Jonathon Weiner

Jonathon Weiner is also the author of
Planet Earth.

Here are two of the most fundamental processes of life on Earth, and they run in opposite directions. Photosynthesis takes in carbon dioxide and releases oxygen; respiration takes in oxygen and releases carbon dioxide. The Next One Hundred Years, 1990.

The ozone hole and the greenhouse effect are two faces of a single crisis. For chlorofluorocarbons are not only ozone-eaters but greenhouse gasses. Ibid.

By putting more and more carbon monoxide into the air, we are overwhelming the atmosphere's immune system, exhausting the antibodies of the atmosphere. Ibid.

In a few heads, the evidence began to snap together: the rise in temperatures, the rise in more and more greenhouse gasses, the story in the ice cores, the story on Mars and Venus, the confirmations in the computers. Climate experts began to realize that the long-term trend on Planet Earth would almost certainly be upward and unpleasant. Ibid.

We don't respond to process. We respond to events. Ibid.

No Earth scientist doubts that the greenhouse effect is real . . . It is not controversial. Ibid.

Today, many Earth scientists feel that the study of the planet is on the verge of a second revolution. The first was characterized by the discovery of turbulence; this revolution is marked by the discovery of connections. Ibid.

. . . our species does not know its own strength. Ibid.

Earth is swinging around the chill of outer space, and the atmosphere is its only clothing. Ibid.

The whole circulation of air currents and sea currents in this hemisphere, the circulation that brings each country in the hemisphere its endless pageants of weather, can be described from the cosmic point of view as a Sisyphean effort to warm the North Pole. Ibid.

A pore in a leaf is a delicate compromise. The leaf must take in carbon dioxide, so it must be open to the air. But the more air that circulates through it, the more water it loses to evaporation. So the cells around each pore open and close in a fascinating optimization of sunlight, humidity, temperature, and carbon dioxide, following strategies that botanists are learning to study as if they were part of sophisticated game theory. Ibid.

. . . new studies suggest that Darwin did not know the strength of his own theory. He vastly underestimated the power of natural selection. Its action is neither rare nor slow. It leads to evolution daily and hourly, all around us, and we can watch. The Beak of the Finch, 1994.

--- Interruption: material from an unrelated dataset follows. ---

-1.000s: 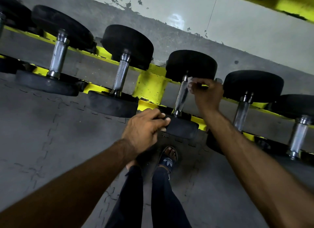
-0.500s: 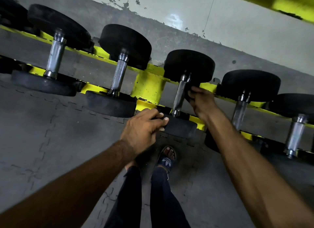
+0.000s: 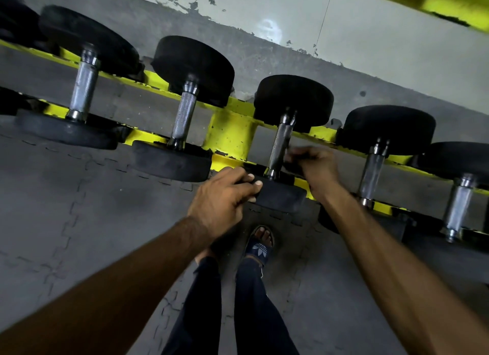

Linné, who wrote under the Latin name Carolus Linnaeus, divided life on earth into kingdoms, kingdoms into classes, classes into orders, orders into genera, and genera into species. It was a system so beautiful and so convenient that all Western naturalists adopted it, although as they discovered more and more species they had to add categories. Ibid.

(Today the major headings are kingdom, phylum, class, order, family, genus, and species.) Ibid.

Linnaeus had brought order to the riotous diversity of the natural world. He had done for life on earth what Newton had done for the stars, planets, moons, and comets in the heavens. Ibid.

Since breeders called the art of choosing "selection," they called any changes in a breed that did not take place because of their conscious efforts - all of the casual, frustrating, and inexplicable changes in their flocks and herds behind their backs - "natural selection." Ibid.